Command and Control Phase
After fetching Qakbot DLLs, users’ devices were observed making numerous SSL connections over ports 443 and 2222 to highly unusual, external endpoints, as well as large volumes of TCP connections over port 65400 to 23.111.114[.]52. These connections represented Qakbot-infected devices communicating with command and control (C2) infrastructure. Qakbot-infected devices were also seen making intermittent connections to legitimate endpoints, such as 'xfinity[.]com', 'yahoo[.]com', 'verisign[.]com', 'oracle[.]com', and 'broadcom[.]com', likely due to Qakbot making connectivity checks.

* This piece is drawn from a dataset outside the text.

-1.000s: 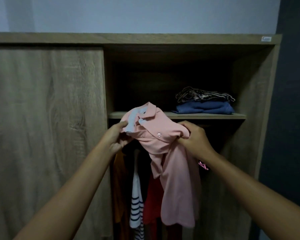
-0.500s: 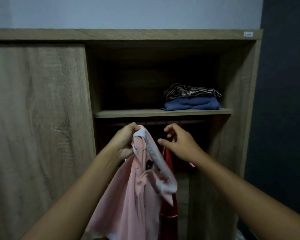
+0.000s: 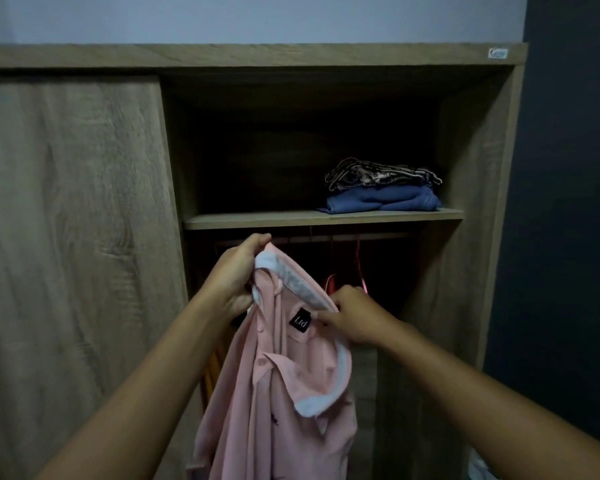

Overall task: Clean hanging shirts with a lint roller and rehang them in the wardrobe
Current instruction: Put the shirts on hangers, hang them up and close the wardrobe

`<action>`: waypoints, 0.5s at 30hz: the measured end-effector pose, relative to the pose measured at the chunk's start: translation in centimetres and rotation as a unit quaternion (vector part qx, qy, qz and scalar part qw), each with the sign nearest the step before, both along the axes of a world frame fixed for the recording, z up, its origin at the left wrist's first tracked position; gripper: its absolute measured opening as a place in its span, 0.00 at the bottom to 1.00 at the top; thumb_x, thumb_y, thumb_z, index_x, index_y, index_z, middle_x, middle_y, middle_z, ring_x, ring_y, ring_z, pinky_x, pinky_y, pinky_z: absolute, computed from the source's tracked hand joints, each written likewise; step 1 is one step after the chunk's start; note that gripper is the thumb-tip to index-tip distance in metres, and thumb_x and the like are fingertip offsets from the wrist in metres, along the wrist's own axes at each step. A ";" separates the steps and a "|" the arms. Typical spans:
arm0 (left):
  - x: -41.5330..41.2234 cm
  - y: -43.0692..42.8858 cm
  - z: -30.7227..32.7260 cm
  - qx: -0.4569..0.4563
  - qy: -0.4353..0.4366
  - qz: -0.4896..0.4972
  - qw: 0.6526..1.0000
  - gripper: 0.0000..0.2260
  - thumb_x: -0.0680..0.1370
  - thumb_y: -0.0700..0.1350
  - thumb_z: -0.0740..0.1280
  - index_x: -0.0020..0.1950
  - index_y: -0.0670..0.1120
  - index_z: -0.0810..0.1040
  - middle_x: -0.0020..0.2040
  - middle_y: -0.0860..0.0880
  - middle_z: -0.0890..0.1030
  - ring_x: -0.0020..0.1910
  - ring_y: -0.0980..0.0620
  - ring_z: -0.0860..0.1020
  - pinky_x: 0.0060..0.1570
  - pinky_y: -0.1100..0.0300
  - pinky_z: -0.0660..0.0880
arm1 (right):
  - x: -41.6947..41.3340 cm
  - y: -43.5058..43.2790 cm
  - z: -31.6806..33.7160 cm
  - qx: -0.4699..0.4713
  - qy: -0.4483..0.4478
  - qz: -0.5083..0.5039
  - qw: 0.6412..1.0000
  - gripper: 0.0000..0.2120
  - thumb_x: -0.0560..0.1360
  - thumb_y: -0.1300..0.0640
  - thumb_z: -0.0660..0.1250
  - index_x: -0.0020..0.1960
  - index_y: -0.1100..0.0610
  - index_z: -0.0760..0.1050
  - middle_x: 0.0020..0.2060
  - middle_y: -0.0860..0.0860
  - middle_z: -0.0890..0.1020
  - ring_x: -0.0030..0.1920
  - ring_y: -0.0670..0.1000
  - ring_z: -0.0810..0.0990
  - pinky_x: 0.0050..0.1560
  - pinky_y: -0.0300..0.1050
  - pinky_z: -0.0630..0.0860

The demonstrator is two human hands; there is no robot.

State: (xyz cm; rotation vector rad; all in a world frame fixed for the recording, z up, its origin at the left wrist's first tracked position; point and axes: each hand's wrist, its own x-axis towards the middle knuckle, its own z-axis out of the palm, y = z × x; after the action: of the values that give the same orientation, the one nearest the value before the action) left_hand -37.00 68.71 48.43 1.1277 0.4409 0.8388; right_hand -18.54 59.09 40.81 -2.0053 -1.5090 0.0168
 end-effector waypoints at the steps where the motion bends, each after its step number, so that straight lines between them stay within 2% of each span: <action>1: -0.3 0.3 -0.4 0.016 0.013 0.019 1.000 0.09 0.77 0.45 0.68 0.43 0.40 0.79 0.33 0.44 0.78 0.34 0.48 0.78 0.42 0.53 0.77 | 0.6 0.0 0.5 0.006 -0.005 -0.012 1.000 0.12 0.73 0.44 0.72 0.41 0.52 0.84 0.35 0.50 0.84 0.34 0.45 0.81 0.38 0.45 0.79; 3: -1.2 1.4 -1.4 0.106 0.118 0.101 0.982 0.10 0.76 0.45 0.67 0.37 0.41 0.80 0.29 0.44 0.79 0.26 0.50 0.77 0.32 0.59 0.72 | 1.3 -0.6 2.1 0.028 -0.019 -0.023 0.999 0.09 0.73 0.48 0.71 0.46 0.51 0.85 0.38 0.50 0.86 0.40 0.47 0.84 0.46 0.50 0.82; 4: -1.8 2.0 -1.9 0.173 0.211 0.136 0.952 0.12 0.75 0.46 0.67 0.35 0.41 0.81 0.29 0.43 0.80 0.24 0.50 0.76 0.29 0.60 0.70 | 1.5 -1.1 3.2 0.042 -0.027 -0.024 0.998 0.08 0.72 0.49 0.69 0.47 0.49 0.85 0.39 0.50 0.87 0.42 0.48 0.84 0.48 0.51 0.82; 5: -2.3 2.4 -2.5 0.240 0.318 0.142 0.906 0.14 0.75 0.49 0.67 0.36 0.40 0.82 0.31 0.42 0.82 0.25 0.49 0.76 0.28 0.60 0.70 | 1.5 -1.5 4.2 0.054 -0.036 -0.023 0.998 0.10 0.72 0.51 0.66 0.48 0.47 0.85 0.39 0.49 0.87 0.43 0.48 0.84 0.47 0.50 0.82; 7: -2.9 2.9 -3.8 0.340 0.496 0.068 0.796 0.16 0.75 0.52 0.67 0.38 0.40 0.82 0.34 0.45 0.84 0.26 0.52 0.78 0.26 0.63 0.73 | 1.1 -1.9 5.8 0.065 -0.067 -0.009 0.996 0.15 0.71 0.55 0.63 0.50 0.44 0.85 0.38 0.47 0.86 0.41 0.46 0.84 0.44 0.48 0.82; 8: -2.9 2.8 -4.5 0.358 0.546 0.022 0.757 0.15 0.76 0.51 0.68 0.37 0.41 0.81 0.32 0.47 0.83 0.25 0.55 0.78 0.23 0.65 0.72 | 0.7 -1.9 6.3 0.067 -0.087 -0.001 0.994 0.16 0.70 0.56 0.62 0.51 0.44 0.84 0.38 0.47 0.86 0.41 0.46 0.84 0.43 0.48 0.83; 9: -2.6 2.4 -4.9 0.366 0.576 -0.011 0.731 0.13 0.75 0.49 0.69 0.35 0.42 0.79 0.29 0.50 0.81 0.22 0.57 0.77 0.21 0.66 0.71 | 0.2 -1.8 6.5 0.067 -0.104 0.003 0.992 0.16 0.70 0.57 0.62 0.51 0.44 0.84 0.39 0.47 0.86 0.41 0.47 0.84 0.42 0.48 0.82; 10: -2.2 2.2 -5.4 0.385 0.587 -0.017 0.712 0.11 0.75 0.46 0.69 0.35 0.42 0.79 0.28 0.50 0.80 0.23 0.57 0.78 0.22 0.66 0.71 | -0.4 -1.7 6.6 0.067 -0.115 0.004 0.991 0.16 0.70 0.57 0.62 0.51 0.44 0.84 0.39 0.48 0.86 0.42 0.48 0.84 0.42 0.49 0.82; 12: -0.8 2.3 -6.0 0.467 0.549 0.034 0.693 0.08 0.75 0.46 0.68 0.38 0.44 0.82 0.34 0.49 0.83 0.33 0.54 0.83 0.32 0.61 0.78 | -0.9 -1.4 6.6 0.073 -0.131 0.000 0.989 0.15 0.71 0.58 0.62 0.49 0.48 0.84 0.38 0.51 0.85 0.41 0.51 0.83 0.42 0.51 0.82; 13: -0.3 2.2 -6.1 0.506 0.493 0.082 0.703 0.07 0.76 0.46 0.67 0.42 0.46 0.82 0.38 0.49 0.84 0.39 0.52 0.83 0.38 0.58 0.79 | -1.0 -1.4 6.6 0.077 -0.136 -0.006 0.988 0.14 0.71 0.59 0.62 0.49 0.50 0.84 0.38 0.51 0.85 0.41 0.52 0.83 0.41 0.51 0.82; 15: 0.5 1.2 -6.0 0.541 0.337 0.141 0.758 0.07 0.80 0.49 0.64 0.46 0.50 0.80 0.40 0.52 0.82 0.42 0.54 0.81 0.44 0.55 0.79 | -0.8 -1.4 6.5 0.081 -0.142 -0.021 0.986 0.13 0.70 0.59 0.62 0.47 0.50 0.84 0.37 0.50 0.84 0.40 0.51 0.82 0.40 0.51 0.82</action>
State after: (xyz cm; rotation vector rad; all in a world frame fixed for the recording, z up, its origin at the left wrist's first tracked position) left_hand -36.53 69.86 42.48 2.5430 0.7634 0.9409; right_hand -19.31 57.71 47.32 -1.9671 -1.5833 -0.4128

Cobalt Strike and VNC Phase
After Qakbot-infected devices established communication with C2 servers, they were observed making SSL connections to the external endpoint, bonsars[.]com, and TCP connections to the external endpoint, 78.31.67[.]7. The SSL connections to bonsars[.]com were C2 connections from Cobalt Strike Beacon, and the TCP connections to 78.31.67[.]7 were C2 connections from Qakbot’s Virtual Network Computing (VNC) module [15]/[16]. The occurrence of these connections indicate that actors leveraged Qakbot infections to drop Cobalt Strike Beacon along with a VNC payload onto infected systems. The deployment of Cobalt Strike and VNC likely provided actors with ‘hands-on-keyboard’ access to the Qakbot-infected systems.


Lateral Movement Phase
After dropping Cobalt Strike Beacon and a VNC module onto Qakbot-infected systems, actors leveraged their strengthened foothold to connect to the Service Control Manager (SCM) on internal systems in preparation for lateral movement. Before connecting to the SCM, infected systems were seen making calls to the Endpoint Mapper service, likely to identify exposed Microsoft Remote Procedure Call (MSRPC) services on internal systems. The MSRPC service, Service Control Manager (SCM), is known to be abused by Cobalt Strike to create and start services on remote systems. Connections to this service were evidenced by OpenSCManager2 (Opnum: 0x40) and OpenSCManagerW (Opnum: 0xf) calls to the svcctl RPC interface.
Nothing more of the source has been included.